Provincial board member Alberto Ambagan Jr., former mayor of Amadeo town in Cavite, was also ordered to pay the families of SPO2 Reynaldo Santos and Domingo Bawalan more than P2.6 million in damages.
Also found guilty of two counts of homicide were former councilor Michael Malabanan and Civil Security Unit (CSU) members Ely Garcia and Roger Causaren.
Ambagan was convicted after Ombudsman lawyers led by Prosecution Bureau VI director Diosdado Calonge successfully proved that he “induced, commanded and ordered” his men to “attack, assault, and shoot” the victims on July 5, 2004.
Arraigned on Aug. 11, 2005, all the respondents pleaded not guilty to the charges, except for former barangay chairman Domingo Villasis who passed away three months after the incident.
Six other CSU members who were also charged for the killing and for supposedly providing “moral support” to Ambagan and his men were acquitted.
Records show that Santos, then head of the Intelligence and Investigation Division of the Cavite Provincial Mobile Group, apprehended a group of men carrying three long firearms in Barangay Tamacan on the day of the incident.

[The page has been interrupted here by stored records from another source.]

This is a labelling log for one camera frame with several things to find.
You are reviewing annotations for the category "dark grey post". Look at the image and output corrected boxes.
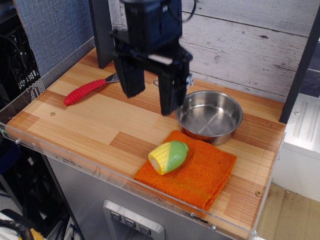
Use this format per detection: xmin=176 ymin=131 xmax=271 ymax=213
xmin=88 ymin=0 xmax=114 ymax=69
xmin=279 ymin=7 xmax=320 ymax=124

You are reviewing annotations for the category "stainless steel cabinet front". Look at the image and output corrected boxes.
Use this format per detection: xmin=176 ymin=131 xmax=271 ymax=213
xmin=48 ymin=157 xmax=229 ymax=240

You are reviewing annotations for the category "clear acrylic guard rail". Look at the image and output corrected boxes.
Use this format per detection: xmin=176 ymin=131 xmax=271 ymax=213
xmin=0 ymin=50 xmax=285 ymax=240

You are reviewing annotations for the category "yellow green toy corn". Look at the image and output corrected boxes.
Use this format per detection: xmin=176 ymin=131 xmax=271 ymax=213
xmin=148 ymin=140 xmax=189 ymax=176

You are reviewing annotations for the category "silver dispenser button panel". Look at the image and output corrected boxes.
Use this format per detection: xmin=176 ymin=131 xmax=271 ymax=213
xmin=103 ymin=199 xmax=166 ymax=240

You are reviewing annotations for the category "orange knitted cloth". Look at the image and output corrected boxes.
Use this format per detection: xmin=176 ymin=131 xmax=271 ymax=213
xmin=134 ymin=130 xmax=237 ymax=211

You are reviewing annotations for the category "stainless steel pot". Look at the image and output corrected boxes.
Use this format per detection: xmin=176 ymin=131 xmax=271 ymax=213
xmin=173 ymin=90 xmax=244 ymax=146

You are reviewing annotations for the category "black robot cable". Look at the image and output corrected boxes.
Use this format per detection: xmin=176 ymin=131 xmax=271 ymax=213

Prosecution witness Benigno Cabillo, the slain police officer’s immediate superior, testified that the victim informed him through a text message of the arrest and seizure of the guns.
Cabillo also told the Sandiganbayan’s First Division that Santos later told him in a phone call that Ambagan was at the site asking for a settlement and the release of the confiscated guns.
But when Cabillo arrived in the area some 20 to 30 minutes later, he said he saw Santos “lifeless, lying down in the highway with three other men.”
Ronnel Bawalan, brother of the slain civilian and cousin-in-law of Santos, became one of the prosecution’s most important witnesses as he saw the whole incident since he was originally at the site but was only asked by his brother to leave because it was dangerous.
Bawalan, who hid behind bushes at the entrance of an old poultry house which was only 10 to 15 meters away from where Santos was standing, said he heard Ambagan repeatedly asking Santos for a settlement but the latter kept telling the other to just wait for Cabillo who was on his way.
Bawalan said he later heard Ambagan getting angry and then ordering his men to go after Santos. He said five minutes of gunfight followed with Ambagan’s men later boarding their vehicles to leave the area.